The assault began on Saturday after nearly 20,000 people were evacuated from the ISIS-held area in the eastern province of Deir el-Zour along the Iraqi border, according to SDF spokesman Mustafa Bali.
"After 10 days of evacuating more than 20,000 civilians ... the battle was launched tonight" to wipe out the last remnants of the organization, it said.
"We do not think he is in Syria", Bali said, without adding further details about the whereabouts of the man who declared a cross-border IS "caliphate" in 2014. USA -led coalition warplanes are giving cover to advancing SDF fighters.
The U.S. military presence in Syria has offered the Kurds a measure of protection against any Turkish offensive.
Mustafa Bali, the head of the SDF media office, told Reuters the aim of the assault was to "eliminate the last remnants of the terrorist organisation" and called it the "last battle".
In December, Trump declared victory over the Islamic State terror group in war-torn Syria and announced that American forces would be "coming home soon", sparking concern among officials in Washington and allies overseas.
The SDF, backed by a US -led coalition, began the assault on Saturday, seeking to wipe out the last remnants of the jihadist group's "caliphate" in the SDF's area of operations in eastern and northern Syria. "This was the foreign fighter element, some of his most trusted people", the intelligence source reportedly said.
After pausing more than a week to allow tens of thousands of civilians to flee the town, the SDF on Saturday renewed its push to wrest the last 4 square kilometers (1.5 square miles) from the militants.
In December, US President Donald Trump said IS militants were "mostly gone" and announced the US would withdraw all of its 2,000 troops from Syria.
Mr Trump said last December that he had ordered a complete troop withdrawal from Syria, a shock announcement that left the Kurds scrambling for new allies.
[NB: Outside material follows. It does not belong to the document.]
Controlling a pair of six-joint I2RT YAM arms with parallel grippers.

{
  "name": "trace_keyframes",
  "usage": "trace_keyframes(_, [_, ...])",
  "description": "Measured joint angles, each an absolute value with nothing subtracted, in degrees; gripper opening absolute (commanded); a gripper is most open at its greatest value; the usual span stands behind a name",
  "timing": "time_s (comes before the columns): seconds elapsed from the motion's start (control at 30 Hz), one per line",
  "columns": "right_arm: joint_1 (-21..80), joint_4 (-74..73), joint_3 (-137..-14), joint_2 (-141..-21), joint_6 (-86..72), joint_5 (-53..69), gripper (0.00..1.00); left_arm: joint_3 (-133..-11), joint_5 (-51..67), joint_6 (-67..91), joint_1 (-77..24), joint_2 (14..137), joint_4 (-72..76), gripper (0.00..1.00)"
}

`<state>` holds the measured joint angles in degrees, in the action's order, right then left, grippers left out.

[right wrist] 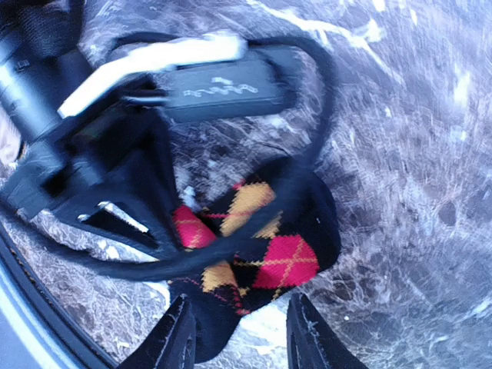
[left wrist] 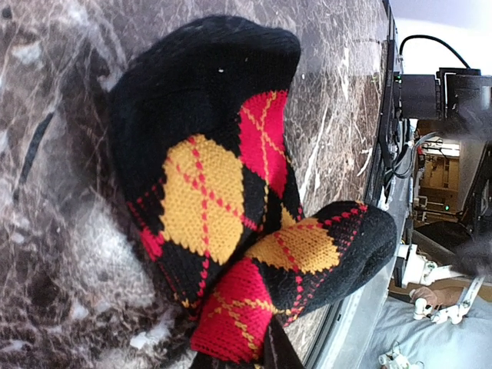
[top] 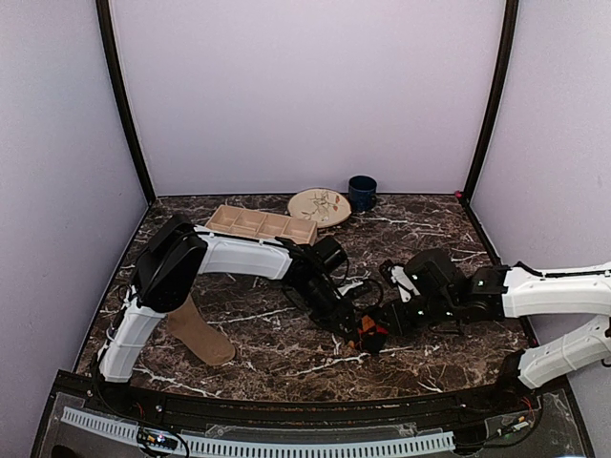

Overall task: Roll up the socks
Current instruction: Roll the sock at the center of the board.

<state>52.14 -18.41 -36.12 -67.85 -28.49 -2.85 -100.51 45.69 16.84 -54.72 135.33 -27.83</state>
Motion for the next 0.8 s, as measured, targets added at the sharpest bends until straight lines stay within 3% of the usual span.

"These are ideal figures for [IS] to use in their negotiation for a safe corridor to escape", the official said.
The SDF units claim that Baghuz is the last village held by the terror group in Syria.
US and SDF officials say, however, they have no reason to believe he is there.
At least 48 suspected ISIS members were among them, according to the Britain-based Syrian Observatory for Human Rights.
While the Kurdish People's Protection Units (YPG) have been a key United States ally in the fight against IS, Ankara views them as "terrorists".
SDF-held areas make up a third of the whole country, and Damascus has repeatedly said it would eventually see them revert to government control.